Hundreds of global health experts, entrepreneurs, tech innovators, academics, artists, and frontline health workers from around the world will gather next week in Saxapahaw, North Carolina, to report on the latest in pioneering projects that improve lives, and to cultivate partnerships to further social good.  

SwitchPoint 2017 takes place April 27 and 28. Some tickets are still available.

This year’s program brings frontline health workers to the main stage, where they will share what it’s really like on the front lines of care around the world—their struggles, their inspirations, and how their life-saving services are changing their communities.

The energy of the speakers and the attendees is phenomenal.

This sixth annual SwitchPoint conference, produced by IntraHealth International, takes place in the tiny old mill town of Saxapahaw and features more than 70 speakers and performers, 21 microlabs, and two field trips.
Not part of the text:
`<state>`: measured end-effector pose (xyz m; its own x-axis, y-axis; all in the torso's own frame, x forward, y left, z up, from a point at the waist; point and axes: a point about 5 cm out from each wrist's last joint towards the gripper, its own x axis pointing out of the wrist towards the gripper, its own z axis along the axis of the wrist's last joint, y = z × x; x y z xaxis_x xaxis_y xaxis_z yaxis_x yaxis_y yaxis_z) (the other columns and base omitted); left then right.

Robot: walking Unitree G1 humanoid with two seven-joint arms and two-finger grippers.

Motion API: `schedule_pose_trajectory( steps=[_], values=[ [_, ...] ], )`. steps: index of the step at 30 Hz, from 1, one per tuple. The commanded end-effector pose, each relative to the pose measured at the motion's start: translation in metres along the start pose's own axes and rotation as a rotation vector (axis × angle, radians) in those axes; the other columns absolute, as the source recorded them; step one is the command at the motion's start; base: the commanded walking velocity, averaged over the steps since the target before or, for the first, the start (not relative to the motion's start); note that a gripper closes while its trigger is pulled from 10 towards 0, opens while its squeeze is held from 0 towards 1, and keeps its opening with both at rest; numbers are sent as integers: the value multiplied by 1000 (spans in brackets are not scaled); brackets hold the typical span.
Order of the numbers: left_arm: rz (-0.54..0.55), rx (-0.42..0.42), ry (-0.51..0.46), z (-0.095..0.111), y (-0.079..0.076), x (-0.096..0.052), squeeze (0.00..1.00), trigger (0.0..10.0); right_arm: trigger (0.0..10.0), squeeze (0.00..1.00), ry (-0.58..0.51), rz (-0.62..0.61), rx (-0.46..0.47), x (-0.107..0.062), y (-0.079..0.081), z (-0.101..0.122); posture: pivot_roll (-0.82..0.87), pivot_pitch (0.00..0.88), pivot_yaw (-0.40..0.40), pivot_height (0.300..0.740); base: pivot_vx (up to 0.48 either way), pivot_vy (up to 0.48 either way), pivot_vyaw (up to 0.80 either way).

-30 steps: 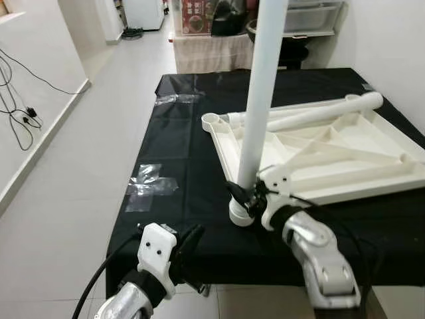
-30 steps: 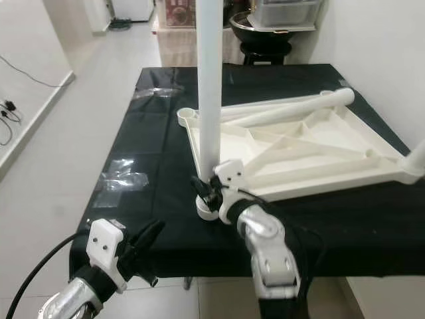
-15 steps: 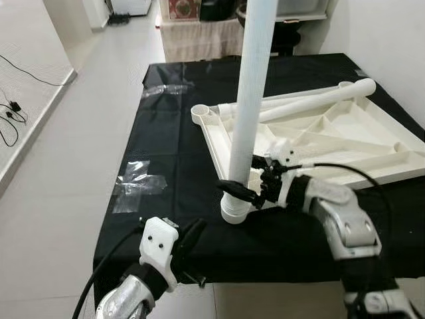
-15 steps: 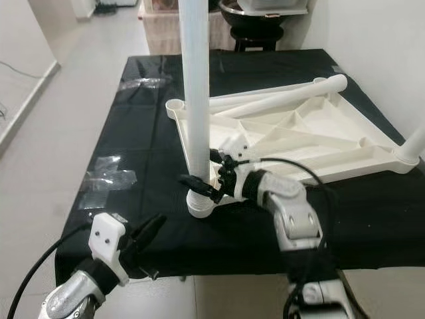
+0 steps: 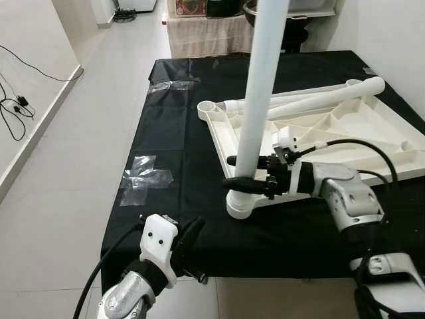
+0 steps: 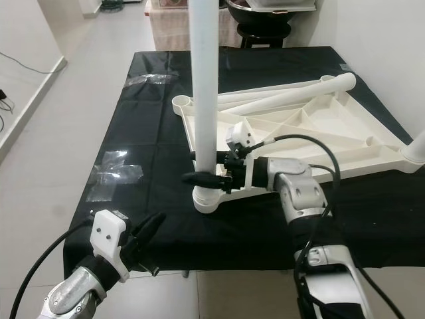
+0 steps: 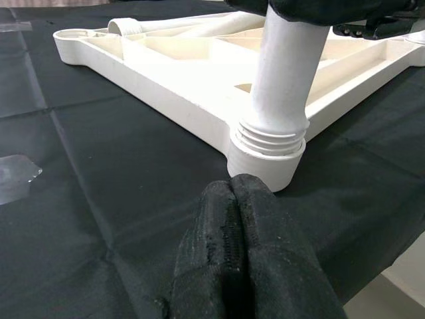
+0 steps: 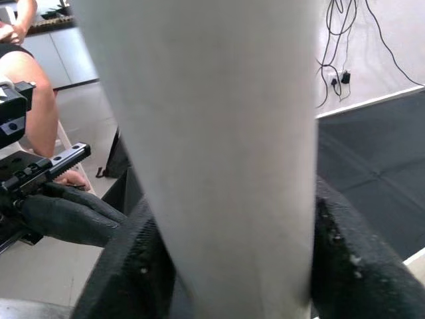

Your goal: Building children table

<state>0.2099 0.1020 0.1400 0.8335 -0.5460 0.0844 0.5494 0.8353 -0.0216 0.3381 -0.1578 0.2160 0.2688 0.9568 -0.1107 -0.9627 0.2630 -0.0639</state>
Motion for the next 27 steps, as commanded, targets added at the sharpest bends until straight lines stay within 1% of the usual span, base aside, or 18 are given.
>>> schedule_pose_trajectory(
  steps=[1, 3, 4, 5, 8, 9, 10, 11, 12, 13, 14, 15, 20, 23, 24, 25, 26, 27],
  values=[
    [-3, -5, 22, -5, -2, -1, 0, 10000, 0, 0, 4, 40, 6, 1, 5, -5, 57, 141, 6, 740, 0, 0, 0],
    [-2, -7, 22, -6, -3, -1, 0, 10000, 0, 0, 15, -20, -9, -3, 6, -9, 54, 140, 3, 740, 0, 0, 0],
    [-2, -7, 22, -6, -3, -1, 0, 10000, 0, 0, 15, -20, -9, -3, 6, -9, 54, 140, 3, 740, 0, 0, 0],
    [-2, -8, 22, -6, -3, -1, 0, 10000, 0, 0, 26, -87, -17, -5, 6, -13, 47, 141, -1, 740, 0, 0, 0],
    [-3, -9, 22, -7, -4, -1, 0, 10000, 0, 0, 33, -132, -21, -6, 6, -16, 47, 141, -1, 740, 0, 0, 0],
    [-3, -11, 22, -6, -3, -3, 0, 10000, 0, 0, -2, -348, 34, 5, 11, -26, 32, 150, -29, 740, 0, 0, 0],
    [-3, -11, 22, -6, -3, -3, 0, 10000, 0, 0, -2, -348, 34, 5, 11, -26, 32, 150, -29, 740, 0, 0, 0],
    [-2, -16, 22, -6, -2, -4, 0, 10000, 0, 0, -23, -609, 116, 15, 16, -39, 26, 155, -20, 740, 0, 0, 0],
    [-7, -19, 22, -5, -2, -4, 0, 10000, 0, 0, 31, -708, 142, 32, 40, -56, 37, 168, 0, 740, 0, 0, 0],
    [-10, -20, 23, -5, -2, -5, 0, 10000, 0, 0, 80, -750, 128, 43, 55, -64, 33, 163, 11, 740, 0, 0, 0],
    [-10, -20, 23, -5, -2, -5, 0, 10000, 0, 0, 80, -750, 128, 43, 55, -64, 33, 163, 11, 740, 0, 0, 0],
    [-12, -20, 24, -5, -2, -5, 0, 10000, 0, 0, 113, -730, 102, 50, 64, -68, 30, 163, 13, 740, 0, 0, 0],
    [-23, -26, 28, -5, -3, -5, 0, 10000, 0, 0, 111, -724, 122, 48, 58, -68, 31, 170, -2, 740, 0, 0, 0],
    [-23, -26, 26, -5, -3, -4, 0, 10000, 0, 0, 111, -715, 117, 49, 58, -69, 29, 171, 0, 740, 0, 0, 0],
    [-18, -26, 24, -5, -2, -4, 0, 10000, 1451, 0, 112, -722, 112, 49, 58, -69, 29, 170, 1, 740, 0, 0, 0],
    [-12, -25, 23, -5, -2, -4, 0, 10000, 10000, 0, 105, -737, 118, 49, 59, -68, 39, 166, 6, 740, 0, 0, 0],
    [-7, -25, 22, -5, -1, -4, 0, 10000, 10000, 0, 100, -752, 124, 49, 59, -67, 39, 166, 6, 740, 0, 0, 0],
    [-6, -23, 22, -5, 0, -3, 0, 10000, 10000, 0, 77, -724, 130, 50, 59, -64, 44, 163, 9, 740, 0, 0, 0]
  ],
)
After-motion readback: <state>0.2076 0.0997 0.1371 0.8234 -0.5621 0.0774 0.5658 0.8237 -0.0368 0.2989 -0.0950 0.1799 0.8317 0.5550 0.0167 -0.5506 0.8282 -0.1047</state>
The fast-paced event is known for convening thinkers from around the world and across disciplines to focus on today’s greatest challenges in global health, technology, and development. 

“SwitchPoint is unlike any other conference,” says Pape Gaye, IntraHealth’s president and CEO. “The energy of the speakers and the attendees is phenomenal, and every year we see ideas and people that might seem completely unrelated come together to find creative solutions for social good. This year, we have a great emphasis on storytelling, and its power to influence policy, motivate our individual behaviors, even change the course of history.” 
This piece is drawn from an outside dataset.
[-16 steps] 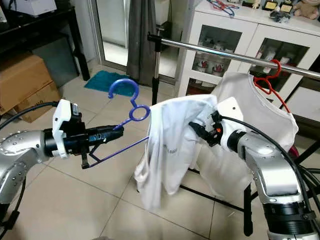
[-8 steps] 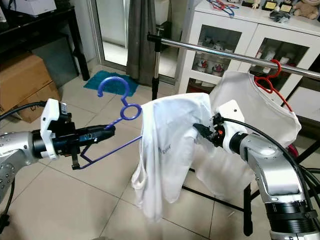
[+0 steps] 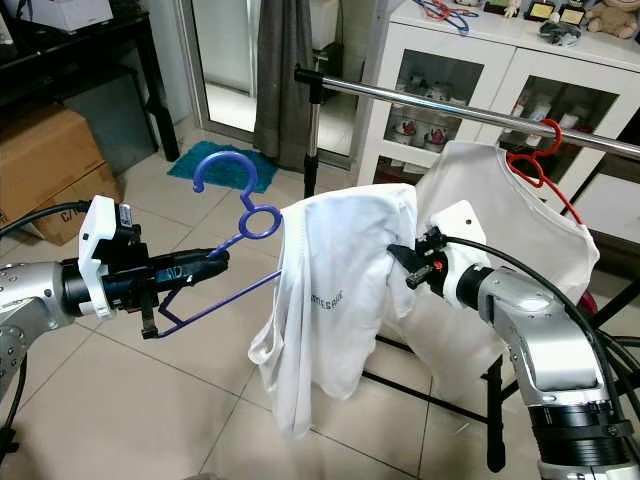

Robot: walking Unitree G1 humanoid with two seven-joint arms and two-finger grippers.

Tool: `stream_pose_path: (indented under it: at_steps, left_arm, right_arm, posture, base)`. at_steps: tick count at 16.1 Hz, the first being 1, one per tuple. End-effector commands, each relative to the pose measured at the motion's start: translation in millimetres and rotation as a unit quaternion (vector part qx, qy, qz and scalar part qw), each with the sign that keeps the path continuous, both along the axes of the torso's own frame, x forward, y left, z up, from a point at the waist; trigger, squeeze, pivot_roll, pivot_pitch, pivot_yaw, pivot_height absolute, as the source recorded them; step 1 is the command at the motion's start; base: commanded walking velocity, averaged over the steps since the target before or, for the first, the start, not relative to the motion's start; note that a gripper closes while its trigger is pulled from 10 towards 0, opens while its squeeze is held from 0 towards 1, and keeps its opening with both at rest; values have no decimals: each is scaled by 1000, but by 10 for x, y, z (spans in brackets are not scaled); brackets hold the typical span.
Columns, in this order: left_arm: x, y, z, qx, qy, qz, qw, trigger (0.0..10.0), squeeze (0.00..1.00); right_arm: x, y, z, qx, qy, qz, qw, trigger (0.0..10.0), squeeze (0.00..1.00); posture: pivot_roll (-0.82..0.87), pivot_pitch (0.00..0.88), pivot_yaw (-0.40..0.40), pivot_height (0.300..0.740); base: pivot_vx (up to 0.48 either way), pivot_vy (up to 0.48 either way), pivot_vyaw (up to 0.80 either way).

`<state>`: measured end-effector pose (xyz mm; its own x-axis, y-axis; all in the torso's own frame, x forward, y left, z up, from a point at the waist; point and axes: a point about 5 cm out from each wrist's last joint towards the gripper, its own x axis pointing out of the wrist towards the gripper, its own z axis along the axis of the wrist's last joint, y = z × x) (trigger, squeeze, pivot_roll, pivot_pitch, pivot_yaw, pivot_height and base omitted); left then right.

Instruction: Hang hanger

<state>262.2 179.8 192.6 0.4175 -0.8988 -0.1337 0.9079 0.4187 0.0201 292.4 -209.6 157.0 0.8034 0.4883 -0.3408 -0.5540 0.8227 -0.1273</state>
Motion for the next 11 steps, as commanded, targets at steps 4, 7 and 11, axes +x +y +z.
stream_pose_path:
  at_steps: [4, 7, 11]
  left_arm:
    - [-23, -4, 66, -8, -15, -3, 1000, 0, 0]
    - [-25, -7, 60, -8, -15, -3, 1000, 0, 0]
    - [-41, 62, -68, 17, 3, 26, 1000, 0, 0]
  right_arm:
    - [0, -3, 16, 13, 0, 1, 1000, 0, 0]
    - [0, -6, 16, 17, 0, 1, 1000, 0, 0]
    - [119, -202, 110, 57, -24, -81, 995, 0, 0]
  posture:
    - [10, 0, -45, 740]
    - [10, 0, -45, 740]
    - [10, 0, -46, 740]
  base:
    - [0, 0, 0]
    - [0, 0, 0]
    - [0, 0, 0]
SwitchPoint speakers include: 

Roya Mahboob, one of Afghanistan’s first-ever tech CEOs. The Taliban has never liked her mission to educate more women and girls in her home country and help them become digital citizens—in fact, the Taliban told her that if she didn’t cut it out, they would kill her. So she was forced to flee Afghanistan, but she hasn’t stopped her work.

David Moinina Sengeh, rapper, fashion designer, and IBM research scientist. Sengeh’s research at the IBM Research Lab in Nairobi, Kenya, involves medical imaging, soft tissue modelling, 3D printing—think comfortable prosthetic sockets and wearable interfaces. Now he’s designing and deploying health care technologies in Africa.
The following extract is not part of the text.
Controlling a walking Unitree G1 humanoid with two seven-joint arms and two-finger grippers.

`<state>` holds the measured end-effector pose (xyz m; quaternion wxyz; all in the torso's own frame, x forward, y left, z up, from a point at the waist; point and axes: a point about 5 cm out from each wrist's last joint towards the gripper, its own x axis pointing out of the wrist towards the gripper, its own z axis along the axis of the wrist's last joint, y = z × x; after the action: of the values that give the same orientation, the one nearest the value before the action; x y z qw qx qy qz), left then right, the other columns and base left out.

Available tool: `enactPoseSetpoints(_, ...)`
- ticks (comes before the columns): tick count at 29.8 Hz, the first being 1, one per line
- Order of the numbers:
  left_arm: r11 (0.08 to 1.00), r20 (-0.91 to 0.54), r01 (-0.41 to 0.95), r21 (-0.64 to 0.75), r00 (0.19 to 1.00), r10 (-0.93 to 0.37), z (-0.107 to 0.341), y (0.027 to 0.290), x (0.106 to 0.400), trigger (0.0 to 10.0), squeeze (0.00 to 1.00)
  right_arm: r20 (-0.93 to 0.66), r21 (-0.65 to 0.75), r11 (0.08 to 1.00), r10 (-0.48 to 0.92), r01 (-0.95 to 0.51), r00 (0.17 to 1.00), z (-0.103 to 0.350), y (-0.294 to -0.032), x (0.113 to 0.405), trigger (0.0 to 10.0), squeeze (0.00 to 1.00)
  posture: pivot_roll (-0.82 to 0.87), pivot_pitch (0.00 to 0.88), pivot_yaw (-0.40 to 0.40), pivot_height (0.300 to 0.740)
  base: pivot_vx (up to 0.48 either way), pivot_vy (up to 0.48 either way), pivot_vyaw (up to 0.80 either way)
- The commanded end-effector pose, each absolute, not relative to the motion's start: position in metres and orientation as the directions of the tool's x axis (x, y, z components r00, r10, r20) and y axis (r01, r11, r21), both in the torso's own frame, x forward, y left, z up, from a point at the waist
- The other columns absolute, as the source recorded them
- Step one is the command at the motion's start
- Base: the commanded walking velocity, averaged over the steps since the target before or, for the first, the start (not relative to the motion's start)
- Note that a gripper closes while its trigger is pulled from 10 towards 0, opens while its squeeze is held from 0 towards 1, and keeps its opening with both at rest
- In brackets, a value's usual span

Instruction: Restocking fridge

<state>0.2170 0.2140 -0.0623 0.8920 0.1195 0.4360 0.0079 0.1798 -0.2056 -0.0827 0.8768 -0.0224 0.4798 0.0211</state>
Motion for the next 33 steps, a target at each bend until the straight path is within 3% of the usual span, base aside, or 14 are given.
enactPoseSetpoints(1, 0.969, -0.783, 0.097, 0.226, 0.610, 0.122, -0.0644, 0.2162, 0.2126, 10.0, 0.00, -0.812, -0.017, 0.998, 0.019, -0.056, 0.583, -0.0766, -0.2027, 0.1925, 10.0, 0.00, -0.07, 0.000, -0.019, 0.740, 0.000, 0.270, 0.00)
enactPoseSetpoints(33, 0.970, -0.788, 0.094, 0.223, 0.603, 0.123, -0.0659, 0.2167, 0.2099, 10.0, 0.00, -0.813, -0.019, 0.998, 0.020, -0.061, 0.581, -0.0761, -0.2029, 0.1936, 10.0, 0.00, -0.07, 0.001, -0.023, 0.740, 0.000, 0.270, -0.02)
Jill Andrews, wedding gown and Ebola suit designer. Without her wedding and evening gown design skills, the Johns Hopkins team that worked so furiously to design new personal protective equipment during the Emergency Ebola Design Challenge would likely, she says, “have been using a lot more duct tape.”

Meenakshi Jain, digital humanitarian. In India, one out of every 25 children dies before their first birthday. One out of every 500 women dies while giving birth. That’s why Dr. Jain is helping to put smartphones loaded with the lifesaving mSakhi app into the hands of frontline health workers in the country’s hardest-to-reach villages.

Khadija Abdulla Ali, Tanzanian drone pilot and mapper. Ali is part of one of the most ambitious surveying efforts in history: the Zanzibar Mapping Initiative, which uses drones to create high-resolution maps of the islands of Zanzibar and Pemba.

Sanele Madela, frontline health worker. Born in the dusty streets of Dundee Sibongile Township in South Africa, Madela is now a physician on the front lines of health care in a municipality where 80% of the population lives in rural areas and HIV remains a big problem.

See a full list of speakers and register at www.switchpointideas.com

During the April 26 Innovator’s Forum, led by Michael Bzdak, executive director of corporate contributions at Johnson & Johnson, speakers will share ideas, tools, and goals for the year ahead and develop cross-sectoral collaborations.